The study’s primary goal was to find ways to identify high-risk days for OHCA incidence accurately, which can help clinicians better prepare for a possible surge in OHCA patients. The team used explainable features such as meteorological data, chronological information, and the percentage of elderly populations per region to train the machine learning algorithms.
The study found that the average and diurnal temperature from the previous day were the best predictive meteorological features for OHCA incidence in the Japanese population. The team used various machine learning algorithms such as XGBoost and SVM to build eight classification models, which were trained using the Tokyo cohort data between 2005 and 2012. They then selected the best machine learning algorithm, XGBoost, to use in the test cohort, which included patients from six highly populated Japanese prefectures, except Tokyo.
The performance of the XGBoost model was evaluated based on the AUROC values, which were estimated from six-fold cross-validation.
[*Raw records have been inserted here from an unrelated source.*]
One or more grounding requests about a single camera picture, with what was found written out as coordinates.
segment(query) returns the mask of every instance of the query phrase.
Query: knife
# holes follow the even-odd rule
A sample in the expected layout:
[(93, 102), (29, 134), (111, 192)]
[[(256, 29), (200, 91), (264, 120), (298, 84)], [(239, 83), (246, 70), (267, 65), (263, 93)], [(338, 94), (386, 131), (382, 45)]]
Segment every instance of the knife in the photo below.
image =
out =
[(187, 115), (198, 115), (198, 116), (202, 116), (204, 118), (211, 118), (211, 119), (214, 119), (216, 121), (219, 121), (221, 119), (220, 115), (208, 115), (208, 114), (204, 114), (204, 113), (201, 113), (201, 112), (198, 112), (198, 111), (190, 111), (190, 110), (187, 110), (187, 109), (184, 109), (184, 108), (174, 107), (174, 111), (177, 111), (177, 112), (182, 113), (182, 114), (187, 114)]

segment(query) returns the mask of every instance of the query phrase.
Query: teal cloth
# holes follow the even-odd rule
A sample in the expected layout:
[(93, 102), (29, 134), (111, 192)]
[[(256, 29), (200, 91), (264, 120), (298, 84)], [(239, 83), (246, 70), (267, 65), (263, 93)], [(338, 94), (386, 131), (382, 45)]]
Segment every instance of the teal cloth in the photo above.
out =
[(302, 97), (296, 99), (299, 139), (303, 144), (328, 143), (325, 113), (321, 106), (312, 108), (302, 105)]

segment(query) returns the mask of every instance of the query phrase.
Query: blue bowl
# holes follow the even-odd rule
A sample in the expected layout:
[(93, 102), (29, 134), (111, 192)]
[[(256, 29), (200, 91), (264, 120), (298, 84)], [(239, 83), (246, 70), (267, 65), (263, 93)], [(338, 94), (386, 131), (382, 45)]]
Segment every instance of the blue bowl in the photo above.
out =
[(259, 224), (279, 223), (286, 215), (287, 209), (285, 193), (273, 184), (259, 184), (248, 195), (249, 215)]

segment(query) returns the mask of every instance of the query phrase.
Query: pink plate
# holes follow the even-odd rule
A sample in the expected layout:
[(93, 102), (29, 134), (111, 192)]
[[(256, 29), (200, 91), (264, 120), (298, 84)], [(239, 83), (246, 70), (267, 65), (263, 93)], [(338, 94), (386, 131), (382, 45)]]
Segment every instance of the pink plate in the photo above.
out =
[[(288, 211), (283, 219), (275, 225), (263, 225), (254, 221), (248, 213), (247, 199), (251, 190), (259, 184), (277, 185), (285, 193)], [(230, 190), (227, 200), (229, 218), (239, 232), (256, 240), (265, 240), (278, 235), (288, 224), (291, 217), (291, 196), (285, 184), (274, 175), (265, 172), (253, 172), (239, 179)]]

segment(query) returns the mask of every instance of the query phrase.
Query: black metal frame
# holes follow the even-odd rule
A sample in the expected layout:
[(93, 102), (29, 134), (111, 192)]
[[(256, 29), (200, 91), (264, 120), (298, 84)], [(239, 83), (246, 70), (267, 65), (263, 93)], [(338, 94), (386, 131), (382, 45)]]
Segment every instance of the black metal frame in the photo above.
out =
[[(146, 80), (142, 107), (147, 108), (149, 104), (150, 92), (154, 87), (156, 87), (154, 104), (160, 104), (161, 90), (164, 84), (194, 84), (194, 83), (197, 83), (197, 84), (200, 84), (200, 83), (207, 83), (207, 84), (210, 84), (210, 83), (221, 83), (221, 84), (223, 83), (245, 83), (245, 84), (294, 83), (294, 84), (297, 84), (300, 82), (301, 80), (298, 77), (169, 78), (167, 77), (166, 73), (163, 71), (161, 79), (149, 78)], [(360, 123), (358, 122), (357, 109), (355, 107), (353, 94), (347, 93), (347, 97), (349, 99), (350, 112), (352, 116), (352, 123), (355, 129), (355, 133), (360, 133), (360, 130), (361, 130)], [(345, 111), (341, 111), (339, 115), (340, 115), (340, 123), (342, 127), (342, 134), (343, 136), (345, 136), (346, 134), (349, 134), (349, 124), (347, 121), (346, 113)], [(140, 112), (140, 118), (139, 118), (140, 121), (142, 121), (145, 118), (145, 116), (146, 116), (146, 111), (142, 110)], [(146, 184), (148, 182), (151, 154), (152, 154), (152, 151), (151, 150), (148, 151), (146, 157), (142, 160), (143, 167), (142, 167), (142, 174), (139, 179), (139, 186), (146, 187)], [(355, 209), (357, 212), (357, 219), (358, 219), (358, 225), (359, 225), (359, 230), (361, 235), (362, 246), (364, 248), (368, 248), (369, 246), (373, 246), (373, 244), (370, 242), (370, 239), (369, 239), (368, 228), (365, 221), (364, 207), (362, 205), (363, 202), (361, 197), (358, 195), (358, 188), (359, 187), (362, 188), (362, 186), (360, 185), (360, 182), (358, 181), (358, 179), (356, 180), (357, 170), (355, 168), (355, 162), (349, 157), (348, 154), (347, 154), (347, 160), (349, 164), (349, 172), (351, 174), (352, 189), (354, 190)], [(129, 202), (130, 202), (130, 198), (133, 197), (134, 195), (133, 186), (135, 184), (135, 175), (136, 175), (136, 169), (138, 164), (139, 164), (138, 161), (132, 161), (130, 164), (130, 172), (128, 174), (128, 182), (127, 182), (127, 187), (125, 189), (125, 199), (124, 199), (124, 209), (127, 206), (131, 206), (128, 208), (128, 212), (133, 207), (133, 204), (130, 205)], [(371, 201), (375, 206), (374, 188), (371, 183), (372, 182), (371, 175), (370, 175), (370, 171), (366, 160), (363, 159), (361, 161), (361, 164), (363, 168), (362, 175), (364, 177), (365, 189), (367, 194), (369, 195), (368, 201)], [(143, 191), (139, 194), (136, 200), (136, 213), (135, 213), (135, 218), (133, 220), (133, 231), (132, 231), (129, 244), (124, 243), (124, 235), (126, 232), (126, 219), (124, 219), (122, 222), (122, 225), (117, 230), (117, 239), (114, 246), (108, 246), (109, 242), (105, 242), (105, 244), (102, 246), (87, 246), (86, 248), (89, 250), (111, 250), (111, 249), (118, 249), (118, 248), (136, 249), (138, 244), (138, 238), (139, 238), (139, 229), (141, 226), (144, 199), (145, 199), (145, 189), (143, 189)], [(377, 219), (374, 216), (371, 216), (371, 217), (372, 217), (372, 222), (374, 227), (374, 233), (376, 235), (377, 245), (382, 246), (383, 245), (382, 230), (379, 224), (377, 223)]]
The results showed that the XGBoost algorithm had an AUROC value of 0.738, indicating its high accuracy in predicting high-risk days for OHCA incidence in Japan.
The team also used the SHAP algorithm of the XGBoost model to interpret the contribution of each feature to the predictive model. The analysis revealed that other features such as the percentage of the elderly population, onset day, and month were also important predictors for OHCA incidence in Japan.
The study suggests that machine learning algorithms can be a useful tool to predict high-risk days for OHCA incidence. The researchers believe that this information can help clinicians prepare better, allocate resources efficiently, and reduce the risk of death from cardiac arrest. However, they acknowledge that more research is needed to generalize these findings to other populations and regions.